▶ **DIRECTIONS**:
Reproduce only the lines of the material below that start at the line containing "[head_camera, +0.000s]" and stop at the line containing "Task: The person". Keep both end lines.

▶ **SOURCE RECORDS**:
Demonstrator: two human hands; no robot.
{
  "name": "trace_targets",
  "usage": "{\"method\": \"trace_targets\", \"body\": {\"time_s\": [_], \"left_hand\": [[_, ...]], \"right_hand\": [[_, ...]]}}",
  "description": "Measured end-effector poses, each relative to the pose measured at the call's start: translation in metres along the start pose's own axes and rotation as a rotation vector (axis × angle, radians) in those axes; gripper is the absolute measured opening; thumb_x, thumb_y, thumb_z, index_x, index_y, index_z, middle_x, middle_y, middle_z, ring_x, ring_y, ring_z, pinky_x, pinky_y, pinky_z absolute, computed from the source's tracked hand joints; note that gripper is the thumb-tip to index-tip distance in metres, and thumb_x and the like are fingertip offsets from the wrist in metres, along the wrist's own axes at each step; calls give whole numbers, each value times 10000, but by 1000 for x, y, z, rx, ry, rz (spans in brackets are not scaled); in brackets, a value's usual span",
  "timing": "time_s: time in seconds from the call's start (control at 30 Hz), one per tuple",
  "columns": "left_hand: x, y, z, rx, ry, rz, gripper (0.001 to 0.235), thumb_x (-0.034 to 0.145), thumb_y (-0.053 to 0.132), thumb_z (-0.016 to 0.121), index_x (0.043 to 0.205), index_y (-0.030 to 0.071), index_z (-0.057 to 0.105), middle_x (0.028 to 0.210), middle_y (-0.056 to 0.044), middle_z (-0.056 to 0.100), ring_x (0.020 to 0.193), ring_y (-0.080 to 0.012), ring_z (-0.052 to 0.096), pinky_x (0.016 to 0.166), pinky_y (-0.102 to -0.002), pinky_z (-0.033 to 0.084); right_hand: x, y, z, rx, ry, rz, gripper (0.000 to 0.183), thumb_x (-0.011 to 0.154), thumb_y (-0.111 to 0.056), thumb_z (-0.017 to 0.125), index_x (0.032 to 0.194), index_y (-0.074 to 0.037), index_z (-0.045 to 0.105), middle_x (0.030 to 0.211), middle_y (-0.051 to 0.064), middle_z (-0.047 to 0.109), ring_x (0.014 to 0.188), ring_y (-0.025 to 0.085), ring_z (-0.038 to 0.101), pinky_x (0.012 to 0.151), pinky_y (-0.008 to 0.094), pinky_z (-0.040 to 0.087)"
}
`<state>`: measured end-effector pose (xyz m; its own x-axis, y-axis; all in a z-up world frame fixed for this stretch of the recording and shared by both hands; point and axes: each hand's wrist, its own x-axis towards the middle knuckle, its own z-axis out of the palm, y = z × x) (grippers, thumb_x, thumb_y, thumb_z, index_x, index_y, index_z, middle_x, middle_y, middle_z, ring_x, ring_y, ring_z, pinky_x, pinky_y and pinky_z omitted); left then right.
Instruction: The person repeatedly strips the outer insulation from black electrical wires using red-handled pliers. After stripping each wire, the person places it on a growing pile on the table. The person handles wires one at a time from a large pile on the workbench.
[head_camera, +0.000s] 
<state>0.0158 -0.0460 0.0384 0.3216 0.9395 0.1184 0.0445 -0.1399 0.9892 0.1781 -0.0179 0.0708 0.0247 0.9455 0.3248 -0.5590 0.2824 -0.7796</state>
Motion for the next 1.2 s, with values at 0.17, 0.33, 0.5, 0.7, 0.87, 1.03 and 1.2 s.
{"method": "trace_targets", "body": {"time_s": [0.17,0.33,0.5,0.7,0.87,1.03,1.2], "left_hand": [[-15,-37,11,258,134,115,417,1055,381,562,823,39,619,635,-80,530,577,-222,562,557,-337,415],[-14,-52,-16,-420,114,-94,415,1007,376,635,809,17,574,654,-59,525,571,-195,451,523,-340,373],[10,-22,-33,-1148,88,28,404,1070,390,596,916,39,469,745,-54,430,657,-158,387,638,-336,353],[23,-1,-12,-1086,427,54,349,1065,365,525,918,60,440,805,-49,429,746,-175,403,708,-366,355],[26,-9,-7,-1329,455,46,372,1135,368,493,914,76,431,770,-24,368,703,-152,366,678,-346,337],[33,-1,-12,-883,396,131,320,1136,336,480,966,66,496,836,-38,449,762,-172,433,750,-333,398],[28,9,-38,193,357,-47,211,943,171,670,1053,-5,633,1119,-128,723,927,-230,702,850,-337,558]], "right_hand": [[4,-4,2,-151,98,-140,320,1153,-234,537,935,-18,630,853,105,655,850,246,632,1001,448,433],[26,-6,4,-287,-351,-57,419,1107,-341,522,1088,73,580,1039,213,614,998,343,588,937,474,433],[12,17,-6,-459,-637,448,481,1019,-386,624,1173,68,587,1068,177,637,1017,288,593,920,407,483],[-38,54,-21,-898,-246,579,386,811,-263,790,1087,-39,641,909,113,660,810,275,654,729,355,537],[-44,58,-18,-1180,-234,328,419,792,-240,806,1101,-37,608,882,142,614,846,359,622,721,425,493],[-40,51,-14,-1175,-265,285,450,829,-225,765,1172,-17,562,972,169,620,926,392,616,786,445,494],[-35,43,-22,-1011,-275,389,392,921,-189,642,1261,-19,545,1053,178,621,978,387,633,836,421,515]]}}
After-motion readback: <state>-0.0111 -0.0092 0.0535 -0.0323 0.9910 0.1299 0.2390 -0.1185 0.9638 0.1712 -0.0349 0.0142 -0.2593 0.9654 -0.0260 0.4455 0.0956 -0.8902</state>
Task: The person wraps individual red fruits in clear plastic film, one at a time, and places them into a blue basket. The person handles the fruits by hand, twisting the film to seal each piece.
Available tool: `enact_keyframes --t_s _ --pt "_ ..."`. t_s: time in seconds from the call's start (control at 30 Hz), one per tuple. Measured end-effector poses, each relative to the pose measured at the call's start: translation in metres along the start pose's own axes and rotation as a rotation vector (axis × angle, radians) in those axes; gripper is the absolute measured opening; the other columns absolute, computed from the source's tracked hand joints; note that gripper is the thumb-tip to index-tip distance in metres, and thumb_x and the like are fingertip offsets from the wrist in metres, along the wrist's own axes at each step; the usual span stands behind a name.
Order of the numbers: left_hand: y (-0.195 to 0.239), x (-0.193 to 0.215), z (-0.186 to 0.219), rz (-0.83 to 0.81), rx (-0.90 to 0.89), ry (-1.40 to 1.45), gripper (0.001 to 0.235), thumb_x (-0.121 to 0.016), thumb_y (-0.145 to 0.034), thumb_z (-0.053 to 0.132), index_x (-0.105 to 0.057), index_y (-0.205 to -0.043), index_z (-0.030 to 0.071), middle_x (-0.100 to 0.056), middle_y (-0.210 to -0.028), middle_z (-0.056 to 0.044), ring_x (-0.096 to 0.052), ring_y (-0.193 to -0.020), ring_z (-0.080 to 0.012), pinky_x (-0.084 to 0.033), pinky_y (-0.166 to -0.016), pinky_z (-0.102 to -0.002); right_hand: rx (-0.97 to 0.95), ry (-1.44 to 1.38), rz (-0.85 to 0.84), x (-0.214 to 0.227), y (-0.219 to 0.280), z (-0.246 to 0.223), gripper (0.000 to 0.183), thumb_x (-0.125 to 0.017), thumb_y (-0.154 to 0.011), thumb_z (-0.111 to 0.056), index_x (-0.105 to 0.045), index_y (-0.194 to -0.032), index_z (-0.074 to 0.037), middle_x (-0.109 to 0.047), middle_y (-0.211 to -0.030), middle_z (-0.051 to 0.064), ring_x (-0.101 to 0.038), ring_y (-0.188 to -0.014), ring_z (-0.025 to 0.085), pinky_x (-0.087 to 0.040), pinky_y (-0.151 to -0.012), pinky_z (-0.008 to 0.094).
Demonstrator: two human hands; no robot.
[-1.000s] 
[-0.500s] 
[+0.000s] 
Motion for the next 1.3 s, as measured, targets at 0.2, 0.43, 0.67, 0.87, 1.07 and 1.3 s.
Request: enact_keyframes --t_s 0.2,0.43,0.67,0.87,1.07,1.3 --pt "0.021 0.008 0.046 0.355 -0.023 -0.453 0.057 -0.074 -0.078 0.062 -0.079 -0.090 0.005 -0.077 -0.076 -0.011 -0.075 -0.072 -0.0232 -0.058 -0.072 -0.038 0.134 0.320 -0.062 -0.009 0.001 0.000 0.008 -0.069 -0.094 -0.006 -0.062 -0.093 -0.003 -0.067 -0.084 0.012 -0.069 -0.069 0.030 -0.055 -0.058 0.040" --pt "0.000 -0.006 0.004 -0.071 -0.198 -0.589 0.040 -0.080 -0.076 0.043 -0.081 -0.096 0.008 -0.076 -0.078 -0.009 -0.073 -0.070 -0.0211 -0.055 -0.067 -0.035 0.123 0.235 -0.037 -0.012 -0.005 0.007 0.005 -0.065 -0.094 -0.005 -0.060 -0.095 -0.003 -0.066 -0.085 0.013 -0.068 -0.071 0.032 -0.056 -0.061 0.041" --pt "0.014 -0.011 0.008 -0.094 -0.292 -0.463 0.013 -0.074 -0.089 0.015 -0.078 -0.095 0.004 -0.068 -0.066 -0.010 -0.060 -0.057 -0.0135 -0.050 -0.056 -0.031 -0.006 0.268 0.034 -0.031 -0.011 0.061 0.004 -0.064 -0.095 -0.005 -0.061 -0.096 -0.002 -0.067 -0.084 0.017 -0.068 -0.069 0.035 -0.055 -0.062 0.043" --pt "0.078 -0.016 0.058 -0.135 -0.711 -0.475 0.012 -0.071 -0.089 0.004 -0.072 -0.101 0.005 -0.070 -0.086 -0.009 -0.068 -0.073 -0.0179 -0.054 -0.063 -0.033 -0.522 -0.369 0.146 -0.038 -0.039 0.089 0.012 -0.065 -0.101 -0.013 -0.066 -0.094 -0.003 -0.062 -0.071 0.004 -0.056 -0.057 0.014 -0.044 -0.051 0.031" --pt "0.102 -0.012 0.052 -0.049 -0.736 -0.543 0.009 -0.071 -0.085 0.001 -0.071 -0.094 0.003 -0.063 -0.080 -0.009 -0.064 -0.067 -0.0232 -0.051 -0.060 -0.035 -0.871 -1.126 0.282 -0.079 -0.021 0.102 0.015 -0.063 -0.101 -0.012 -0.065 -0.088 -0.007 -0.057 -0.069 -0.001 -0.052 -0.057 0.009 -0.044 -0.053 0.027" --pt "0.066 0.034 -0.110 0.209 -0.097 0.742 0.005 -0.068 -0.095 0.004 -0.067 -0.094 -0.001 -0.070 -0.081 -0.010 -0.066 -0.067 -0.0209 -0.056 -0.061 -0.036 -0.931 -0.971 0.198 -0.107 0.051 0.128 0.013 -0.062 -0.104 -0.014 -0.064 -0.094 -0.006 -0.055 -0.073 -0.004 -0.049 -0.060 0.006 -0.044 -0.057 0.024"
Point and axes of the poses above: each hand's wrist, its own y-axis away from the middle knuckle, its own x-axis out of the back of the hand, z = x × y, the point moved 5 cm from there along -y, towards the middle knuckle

▶ **SOLUTION**:
[head_camera, +0.000s] 
<state>0.0158 -0.0460 0.0384 0.3216 0.9395 0.1184 0.0445 -0.1399 0.9892 0.1781 -0.0179 0.0708 0.0247 0.9455 0.3248 -0.5590 0.2824 -0.7796</state>
Motion for the next 1.2 s, with values at 0.17, 0.33, 0.5, 0.7, 0.87, 1.03 and 1.2 s.
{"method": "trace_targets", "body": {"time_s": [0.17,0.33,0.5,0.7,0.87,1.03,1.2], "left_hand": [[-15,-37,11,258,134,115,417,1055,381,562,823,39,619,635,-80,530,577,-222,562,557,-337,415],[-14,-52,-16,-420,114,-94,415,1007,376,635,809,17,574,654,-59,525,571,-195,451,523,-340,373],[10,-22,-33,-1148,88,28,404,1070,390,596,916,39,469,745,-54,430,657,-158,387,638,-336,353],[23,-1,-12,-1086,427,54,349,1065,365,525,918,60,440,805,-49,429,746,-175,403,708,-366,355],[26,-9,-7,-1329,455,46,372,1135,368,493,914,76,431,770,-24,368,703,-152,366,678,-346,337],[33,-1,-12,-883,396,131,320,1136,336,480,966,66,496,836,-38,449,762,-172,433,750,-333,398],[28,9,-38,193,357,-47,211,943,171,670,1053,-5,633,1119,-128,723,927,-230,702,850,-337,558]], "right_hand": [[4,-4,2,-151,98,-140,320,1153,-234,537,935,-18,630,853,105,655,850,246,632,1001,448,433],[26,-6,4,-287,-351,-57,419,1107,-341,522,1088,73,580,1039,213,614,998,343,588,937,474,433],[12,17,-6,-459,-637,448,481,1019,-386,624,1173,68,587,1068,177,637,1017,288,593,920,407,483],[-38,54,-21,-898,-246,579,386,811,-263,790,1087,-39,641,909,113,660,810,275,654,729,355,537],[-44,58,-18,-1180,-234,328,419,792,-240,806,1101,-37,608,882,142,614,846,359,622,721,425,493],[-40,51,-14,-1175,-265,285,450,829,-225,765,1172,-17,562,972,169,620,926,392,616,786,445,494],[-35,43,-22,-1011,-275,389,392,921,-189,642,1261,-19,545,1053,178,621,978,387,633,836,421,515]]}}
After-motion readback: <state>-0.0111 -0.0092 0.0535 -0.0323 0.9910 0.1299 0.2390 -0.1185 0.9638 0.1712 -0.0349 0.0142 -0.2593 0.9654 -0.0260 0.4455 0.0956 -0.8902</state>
Task: The person wraps individual red fruits in clear plastic film, one at a time, and places them into a blue basket. The person handles the fruits by hand, twisting the film to seal each piece.

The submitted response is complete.